[Dataset content Boundary: Start]
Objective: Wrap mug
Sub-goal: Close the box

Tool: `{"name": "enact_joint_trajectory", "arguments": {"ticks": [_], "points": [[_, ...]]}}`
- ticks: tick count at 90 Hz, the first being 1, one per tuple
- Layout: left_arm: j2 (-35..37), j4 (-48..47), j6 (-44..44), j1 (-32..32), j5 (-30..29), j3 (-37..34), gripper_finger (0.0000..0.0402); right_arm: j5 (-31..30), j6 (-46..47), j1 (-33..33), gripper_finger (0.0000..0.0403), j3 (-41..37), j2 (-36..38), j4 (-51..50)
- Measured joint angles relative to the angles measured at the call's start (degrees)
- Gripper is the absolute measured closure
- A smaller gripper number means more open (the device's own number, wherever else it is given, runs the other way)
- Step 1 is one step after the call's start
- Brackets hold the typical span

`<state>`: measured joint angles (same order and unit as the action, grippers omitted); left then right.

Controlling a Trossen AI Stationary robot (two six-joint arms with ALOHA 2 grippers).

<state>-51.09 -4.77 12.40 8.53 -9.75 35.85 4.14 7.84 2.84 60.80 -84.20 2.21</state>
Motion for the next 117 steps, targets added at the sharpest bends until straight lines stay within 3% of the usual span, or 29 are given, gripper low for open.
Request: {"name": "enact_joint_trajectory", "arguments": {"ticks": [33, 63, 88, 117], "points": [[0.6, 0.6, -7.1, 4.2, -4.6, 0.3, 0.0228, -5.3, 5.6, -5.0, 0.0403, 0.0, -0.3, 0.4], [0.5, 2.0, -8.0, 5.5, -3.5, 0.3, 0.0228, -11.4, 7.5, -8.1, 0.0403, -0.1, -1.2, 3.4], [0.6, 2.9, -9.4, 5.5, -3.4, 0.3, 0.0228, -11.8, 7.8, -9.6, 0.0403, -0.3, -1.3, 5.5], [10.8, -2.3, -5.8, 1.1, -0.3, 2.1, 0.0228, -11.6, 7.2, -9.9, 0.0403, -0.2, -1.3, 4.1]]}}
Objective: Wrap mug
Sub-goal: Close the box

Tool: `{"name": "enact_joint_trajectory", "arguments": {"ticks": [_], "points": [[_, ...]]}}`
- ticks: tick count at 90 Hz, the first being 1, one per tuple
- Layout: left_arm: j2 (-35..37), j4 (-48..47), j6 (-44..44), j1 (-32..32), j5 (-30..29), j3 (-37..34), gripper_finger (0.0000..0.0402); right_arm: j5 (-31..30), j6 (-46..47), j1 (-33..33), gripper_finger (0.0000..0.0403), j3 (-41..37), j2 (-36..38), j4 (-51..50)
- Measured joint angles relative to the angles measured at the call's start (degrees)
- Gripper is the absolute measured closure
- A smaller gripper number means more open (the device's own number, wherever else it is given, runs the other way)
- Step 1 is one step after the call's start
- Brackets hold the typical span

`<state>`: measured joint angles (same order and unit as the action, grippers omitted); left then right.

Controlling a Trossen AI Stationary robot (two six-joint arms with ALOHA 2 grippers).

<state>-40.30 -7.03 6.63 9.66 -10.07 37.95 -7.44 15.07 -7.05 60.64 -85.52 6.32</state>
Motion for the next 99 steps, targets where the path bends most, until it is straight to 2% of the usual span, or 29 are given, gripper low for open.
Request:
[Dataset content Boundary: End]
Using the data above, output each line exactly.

Objective: Wrap mug
Sub-goal: Close the box

Tool: `{"name": "enact_joint_trajectory", "arguments": {"ticks": [_], "points": [[_, ...]]}}`
- ticks: tick count at 90 Hz, the first being 1, one per tuple
- Layout: left_arm: j2 (-35..37), j4 (-48..47), j6 (-44..44), j1 (-32..32), j5 (-30..29), j3 (-37..34), gripper_finger (0.0000..0.0402); right_arm: j5 (-31..30), j6 (-46..47), j1 (-33..33), gripper_finger (0.0000..0.0403), j3 (-41..37), j2 (-36..38), j4 (-51..50)
- Measured joint angles relative to the angles measured at the call's start (degrees)
- Gripper is the absolute measured closure
- A smaller gripper number means more open (the device's own number, wherever else it is given, runs the other way)
- Step 1 is one step after the call's start
- Brackets hold the typical span

`<state>`: measured joint angles (same order and unit as the action, grippers omitted); left then right.

Controlling a Trossen AI Stationary robot (two six-joint arms with ALOHA 2 grippers).

<state>-51.09 -4.77 12.40 8.53 -9.75 35.85 4.14 7.84 2.84 60.80 -84.20 2.21</state>
Motion for the next 117 steps, targets added at the sharpest bends until straight lines stay within 3% of the usual span, or 29 are given, gripper low for open.
Request: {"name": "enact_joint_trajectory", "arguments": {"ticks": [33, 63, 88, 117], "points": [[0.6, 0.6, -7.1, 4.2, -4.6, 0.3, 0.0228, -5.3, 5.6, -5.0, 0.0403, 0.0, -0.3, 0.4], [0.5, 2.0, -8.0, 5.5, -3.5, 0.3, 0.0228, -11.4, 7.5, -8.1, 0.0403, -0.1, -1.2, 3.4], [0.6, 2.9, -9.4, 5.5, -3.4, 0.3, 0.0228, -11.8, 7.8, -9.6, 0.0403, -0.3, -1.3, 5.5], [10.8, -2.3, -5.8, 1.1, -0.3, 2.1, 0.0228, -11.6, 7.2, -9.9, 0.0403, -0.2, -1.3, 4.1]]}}
Objective: Wrap mug
Sub-goal: Close the box

Tool: `{"name": "enact_joint_trajectory", "arguments": {"ticks": [_], "points": [[_, ...]]}}`
- ticks: tick count at 90 Hz, the first being 1, one per tuple
- Layout: left_arm: j2 (-35..37), j4 (-48..47), j6 (-44..44), j1 (-32..32), j5 (-30..29), j3 (-37..34), gripper_finger (0.0000..0.0402); right_arm: j5 (-31..30), j6 (-46..47), j1 (-33..33), gripper_finger (0.0000..0.0403), j3 (-41..37), j2 (-36..38), j4 (-51..50)
- Measured joint angles relative to the angles measured at the call's start (degrees)
- Gripper is the absolute measured closure
- A smaller gripper number means more open (the device's own number, wherever else it is given, runs the other way)
- Step 1 is one step after the call's start
- Brackets hold the typical span

`<state>`: measured joint angles (same order and unit as the action, grippers omitted); left then right.

Controlling a Trossen AI Stationary robot (two six-joint arms with ALOHA 2 grippers).

<state>-40.30 -7.03 6.63 9.66 -10.07 37.95 -7.44 15.07 -7.05 60.64 -85.52 6.32</state>
Motion for the next 99 steps, targets where the path bends most, until it is straight to 2% of the usual span, or 29 are given, gripper low for open.
Request:

The answer was given in full.